A $26 million project will convert the outdated Newark train station into a modern, environmentally-friendly transportation hub, as well as improve safety and access.
A ceremonial groundbreaking was held at the SEPTA and Amtrak stop in Newark Monday, signaling the start of a project long in the making. Improvements will include a wheelchair-accessible platform, expanded parking and passenger amenities, like a station building with nicer bathrooms.
Once it’s complete, the stop will be renamed the Newark Regional Transportation Center.
“This is a great day!

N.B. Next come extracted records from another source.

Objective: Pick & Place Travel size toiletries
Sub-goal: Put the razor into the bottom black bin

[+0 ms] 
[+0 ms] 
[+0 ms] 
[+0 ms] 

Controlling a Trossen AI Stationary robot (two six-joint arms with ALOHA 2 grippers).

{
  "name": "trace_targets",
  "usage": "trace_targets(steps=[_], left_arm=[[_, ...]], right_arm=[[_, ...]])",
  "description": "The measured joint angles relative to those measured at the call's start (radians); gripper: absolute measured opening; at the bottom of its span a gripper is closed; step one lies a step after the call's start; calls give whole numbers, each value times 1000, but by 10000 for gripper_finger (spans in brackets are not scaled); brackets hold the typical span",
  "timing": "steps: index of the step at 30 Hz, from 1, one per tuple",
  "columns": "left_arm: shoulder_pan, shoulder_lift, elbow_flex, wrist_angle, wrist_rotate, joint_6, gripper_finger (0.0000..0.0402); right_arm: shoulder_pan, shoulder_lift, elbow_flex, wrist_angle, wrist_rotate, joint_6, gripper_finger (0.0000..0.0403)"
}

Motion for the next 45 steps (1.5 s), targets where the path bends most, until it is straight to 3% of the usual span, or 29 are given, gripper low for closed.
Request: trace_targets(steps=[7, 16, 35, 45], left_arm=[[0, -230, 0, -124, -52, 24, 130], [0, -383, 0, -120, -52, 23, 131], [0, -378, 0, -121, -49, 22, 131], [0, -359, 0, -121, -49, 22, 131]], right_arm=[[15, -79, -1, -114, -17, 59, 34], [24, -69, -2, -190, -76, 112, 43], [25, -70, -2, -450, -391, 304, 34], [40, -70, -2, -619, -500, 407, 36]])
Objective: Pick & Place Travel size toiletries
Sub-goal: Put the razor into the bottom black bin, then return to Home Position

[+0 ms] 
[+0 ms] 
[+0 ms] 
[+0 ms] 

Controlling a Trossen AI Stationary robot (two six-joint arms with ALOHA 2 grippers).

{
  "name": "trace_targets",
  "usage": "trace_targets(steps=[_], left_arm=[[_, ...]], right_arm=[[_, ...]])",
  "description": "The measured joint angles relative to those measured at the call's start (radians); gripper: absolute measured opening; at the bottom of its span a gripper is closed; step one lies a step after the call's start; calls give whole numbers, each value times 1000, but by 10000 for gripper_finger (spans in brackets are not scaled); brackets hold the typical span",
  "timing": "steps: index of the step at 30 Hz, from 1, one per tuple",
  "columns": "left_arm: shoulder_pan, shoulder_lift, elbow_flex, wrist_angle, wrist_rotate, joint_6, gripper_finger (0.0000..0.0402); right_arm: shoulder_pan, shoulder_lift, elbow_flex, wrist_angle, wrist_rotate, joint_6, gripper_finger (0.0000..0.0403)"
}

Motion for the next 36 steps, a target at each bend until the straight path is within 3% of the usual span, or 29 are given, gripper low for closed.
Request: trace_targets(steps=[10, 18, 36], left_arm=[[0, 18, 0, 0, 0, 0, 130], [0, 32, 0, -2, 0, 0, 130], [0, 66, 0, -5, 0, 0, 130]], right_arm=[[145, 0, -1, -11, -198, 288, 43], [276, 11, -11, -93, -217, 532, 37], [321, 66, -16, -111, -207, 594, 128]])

This is a great day for Newark, for the University of Delaware, for the state of Delaware,” said U.S. Senator Chris Coons, D-Delaware, who commutes to Washington, D.C. almost daily by Amtrak.

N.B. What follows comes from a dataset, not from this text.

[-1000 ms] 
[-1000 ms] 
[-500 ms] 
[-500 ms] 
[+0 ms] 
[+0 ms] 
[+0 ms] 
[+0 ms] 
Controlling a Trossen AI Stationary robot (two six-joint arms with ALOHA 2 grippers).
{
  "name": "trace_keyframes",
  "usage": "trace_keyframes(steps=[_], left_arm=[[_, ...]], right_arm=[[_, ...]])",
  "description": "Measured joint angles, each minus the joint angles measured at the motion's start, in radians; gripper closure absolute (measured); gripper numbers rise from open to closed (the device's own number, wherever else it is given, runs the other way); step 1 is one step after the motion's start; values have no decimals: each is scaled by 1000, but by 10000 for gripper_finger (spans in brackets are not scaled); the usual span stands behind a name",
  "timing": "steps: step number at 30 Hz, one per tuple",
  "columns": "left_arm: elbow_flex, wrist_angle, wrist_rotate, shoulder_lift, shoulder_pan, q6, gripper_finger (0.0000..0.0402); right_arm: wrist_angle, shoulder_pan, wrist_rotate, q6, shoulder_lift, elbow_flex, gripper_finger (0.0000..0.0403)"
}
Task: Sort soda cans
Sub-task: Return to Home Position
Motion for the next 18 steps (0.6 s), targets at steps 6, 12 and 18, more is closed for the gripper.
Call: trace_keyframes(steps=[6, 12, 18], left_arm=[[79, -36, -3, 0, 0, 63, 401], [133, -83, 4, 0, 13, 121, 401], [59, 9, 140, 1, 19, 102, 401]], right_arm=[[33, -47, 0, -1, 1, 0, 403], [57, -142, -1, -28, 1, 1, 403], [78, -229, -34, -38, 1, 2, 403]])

“Not too long ago I was on the Northeast Regional that stops here in Newark and it is striking to see passengers get off and literally walk across the tracks. Tracks, whereas as you’ll see any moment, relatively high-speed rail zips up and down the Northeast Corridor. This will get fixed and this will get fixed because of a long-term collaborative effort between all of us,” Coons said.
“Out of adversity comes opportunity and there’s great opportunity here and we’re seizing that day,” said U.S. Sen. Tom Carper, D-Delaware, referencing the adversity felt after Chrysler announced it would shutter its car manufacturing plant in Newark in 2008. “And a big part of that is the announcement of actually the groundbreaking for our transit center.”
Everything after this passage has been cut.